Several factors contribute to the growth of ETO sterilizer services in Europe. Food and beverage industry is one of these industries, as people living with chronic diseases and the geriatrics are more susceptible to infection. Sterilization equipment is also needed to avoid the spread of infectious diseases and prevent the transmission of them. Pharmaceutics is another industry that is benefiting from sterilization services. Infections can be transmitted by contaminated devices.
EO is NOT Going to be Banned
In a recent vote, MEPs have requested that the European Commission include crypto-asset mining as a sustainable activity within its taxonomy by 2025. The draft rules were passed by the European parliament with 31 votes in favour, and formal negotiations will continue between the EU commission, the European council and the European parliament. During the debate, the MEPs noted differences between the European Parliament and national regulatory agencies. In particular, they raised the issue of stopping the recall process once a product has lowered below the detection limit of 0.02 mg/kg.
EO is Affordable
The EO industry is characterized by highly sophisticated products, constant technological innovations and a changing demand. Currently, EO products are available at various stages of maturity. A majority of them are in a growth phase and are expected to continue growing in the future. About 10% are still in the start-up stage. Hence, it is important to identify the market needs and develop the appropriate business model. With the support of ESRIN funding, several companies are developing their EO offerings and collaborating with other service providers.
The EO industry is highly competitive in the European market. Only ten percent of products and services have no or a single competitor. This competition stretches over a global market. However, competition is increasing in the European industry as US companies have access to large government contracts and are supported by global institutional operators. To attract more investments, the ecosystem needs to change its structure. For this, the European industry must develop a two-sided market for Earth observation services.
Alternatives to Ethylene Oxide
Among the many alternatives used for industrial sterilisation of single-use medical devices, ethylene oxide is the most widely known. Its non-damaging effect on delicate instruments and its wide material compatibility make it a great choice for sterilising instruments that cannot tolerate moisture, heat or abrasive chemicals. Ethylene oxide was first developed for military purposes in the 1940s, and its use as a medical sterilant was patented in the late 1950s.

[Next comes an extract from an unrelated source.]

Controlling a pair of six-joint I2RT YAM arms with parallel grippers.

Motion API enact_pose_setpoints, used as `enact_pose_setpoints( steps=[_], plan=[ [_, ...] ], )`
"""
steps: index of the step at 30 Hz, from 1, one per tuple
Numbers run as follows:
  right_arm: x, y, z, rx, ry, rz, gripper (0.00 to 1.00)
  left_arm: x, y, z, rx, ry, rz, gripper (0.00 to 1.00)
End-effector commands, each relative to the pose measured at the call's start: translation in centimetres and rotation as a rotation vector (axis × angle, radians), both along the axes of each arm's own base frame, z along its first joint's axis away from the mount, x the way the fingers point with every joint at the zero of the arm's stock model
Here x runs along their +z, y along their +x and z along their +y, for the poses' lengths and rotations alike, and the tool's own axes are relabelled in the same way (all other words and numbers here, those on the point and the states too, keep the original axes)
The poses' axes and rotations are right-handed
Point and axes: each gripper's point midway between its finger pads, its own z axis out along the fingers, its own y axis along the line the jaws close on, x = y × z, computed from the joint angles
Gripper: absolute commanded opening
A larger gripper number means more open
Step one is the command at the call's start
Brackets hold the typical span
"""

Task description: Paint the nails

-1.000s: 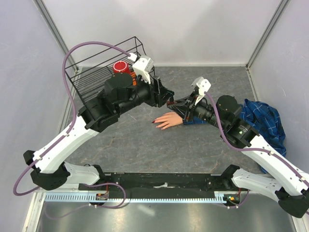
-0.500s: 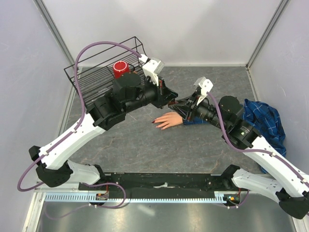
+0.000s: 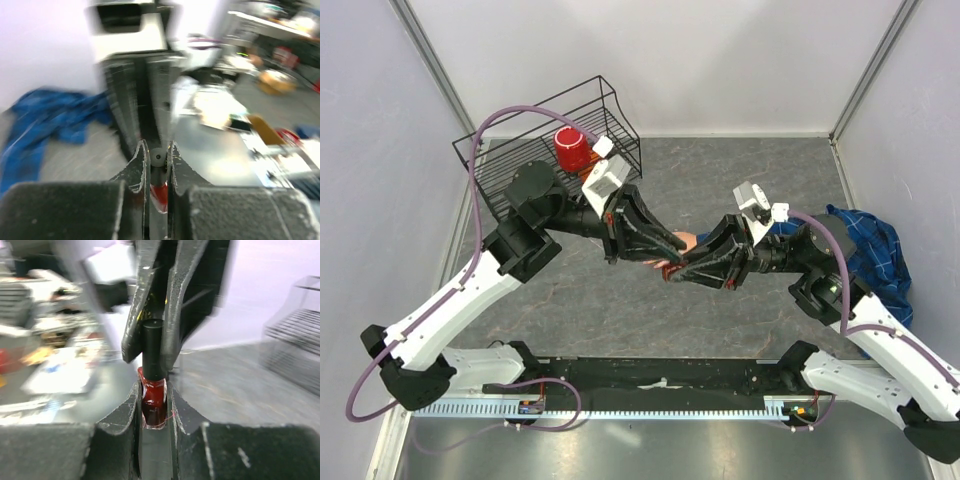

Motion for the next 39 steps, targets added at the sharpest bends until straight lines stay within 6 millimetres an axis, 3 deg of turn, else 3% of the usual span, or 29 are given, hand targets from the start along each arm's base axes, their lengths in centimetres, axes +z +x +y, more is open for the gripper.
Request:
enact_pose_setpoints(
  steps=[1, 4, 7, 10, 11, 14, 15, 18, 20, 23, 27, 31, 35, 39],
  plan=[
    [7.1, -6.3, -2.0, 0.286, 0.242, -0.182, 0.00, -2.1, -5.5, 2.2, -0.374, 0.065, 0.027, 0.02],
    [6.9, -5.7, -1.6, 0.276, 0.229, -0.163, 0.00, -1.8, -4.9, 2.3, -0.352, 0.065, 0.034, 0.02],
    [5.1, -3.3, -0.6, 0.158, 0.137, -0.165, 0.00, -1.8, -2.1, 2.1, -0.230, 0.080, 0.082, 0.06],
    [3.4, -0.2, 0.0, 0.016, 0.051, -0.170, 0.00, -1.4, 1.8, 2.9, -0.048, 0.082, 0.129, 0.34],
    [3.1, 1.1, 0.1, -0.053, 0.035, -0.166, 0.00, -0.9, 3.2, 3.1, 0.040, 0.069, 0.126, 0.47],
    [0.9, 3.7, 0.3, -0.160, -0.061, -0.162, 0.00, -0.2, 5.5, 4.4, 0.212, 0.056, 0.100, 0.64],
    [-0.4, 5.1, 0.3, -0.217, -0.107, -0.135, 0.00, 0.1, 6.0, 4.6, 0.253, 0.052, 0.086, 0.66],
    [-1.3, 7.4, 0.2, -0.314, -0.169, -0.139, 0.00, 0.9, 7.6, 5.3, 0.385, 0.053, 0.079, 0.69],
    [-1.4, 8.4, 0.0, -0.365, -0.182, -0.134, 0.00, 1.1, 8.6, 5.4, 0.445, 0.051, 0.110, 0.79],
    [-1.1, 10.2, -0.8, -0.475, -0.183, -0.121, 0.00, 0.6, 10.1, 5.2, 0.513, 0.056, 0.171, 0.84],
    [-0.9, 11.5, -1.6, -0.568, -0.179, -0.100, 0.00, -0.2, 11.6, 4.5, 0.620, 0.061, 0.188, 0.82],
    [-0.7, 11.7, -1.7, -0.576, -0.172, -0.090, 0.00, -0.8, 13.4, 3.6, 0.747, 0.085, 0.175, 0.68],
    [-0.6, 11.6, -1.8, -0.581, -0.164, -0.093, 0.00, -0.9, 13.5, 2.3, 0.761, 0.097, 0.186, 0.54],
    [-0.6, 11.5, -1.9, -0.581, -0.163, -0.091, 0.00, -1.1, 13.9, 1.2, 0.753, 0.102, 0.212, 0.53]
  ],
)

Despite its widespread use, EtO does not have a safe use in human health. It is only approved for medical equipment that cannot be sterilised any other way. Studies indicate that the substance is toxic to terrestrial vertebrates and the general public, but there are no studies demonstrating that it poses a risk to aquatic life. Neither has it been proven harmful to soil organisms.
The American Medical Association Board of Trustees is encouraging doctors to push for the use of safer medical devices and advocate for the use of ethylene oxide-free sterilizers in hospitals. The FDA recently issued an innovation challenge, announcing the desire to reduce the use of the toxic gas. It is important to remember that ethylene oxide sterilization is still the most popular method for sterilisation, despite its high cost.
EO Sterilizer Manufacturing in Europe
In Europe, 50% of medical devices sold in the market are sterilised with EO. The process is a highly effective sterilization method that penetrates wrapped goods, and does not expose the materials to excess heat and moisture.
Medical products are becoming more and more complex. If they are not designed to be sterile, they can become a potential source of infectious diseases. As such, safety should be the first consideration when building an EtO sterilizer plant.
In order to meet the necessary safety standards, an EO sterilization plant must be ATEX certified. During the design and construction of the sterilisation plant, it is important to take all necessary steps to ensure the safety of the people working there and of the general public.
A proper monitoring system must be installed to assess the safety of the EO sterilisation process. Monitoring is also required to make sure concentrations remain below the DMEL level.
Among the factors to consider are the materials used in the medical devices and the type of packaging. Packaging can cause significant differences in the sterilization quality.
While the EO process is beneficial to medical device manufacturers, the industry raises practical issues. It is important to consider the impact of the sterilization process on the materials that are being sterilised.
To ensure safety, it is important to use a professional and reputable company for the installation of an EtO steriliser. An experienced and qualified partner can guide you through the process.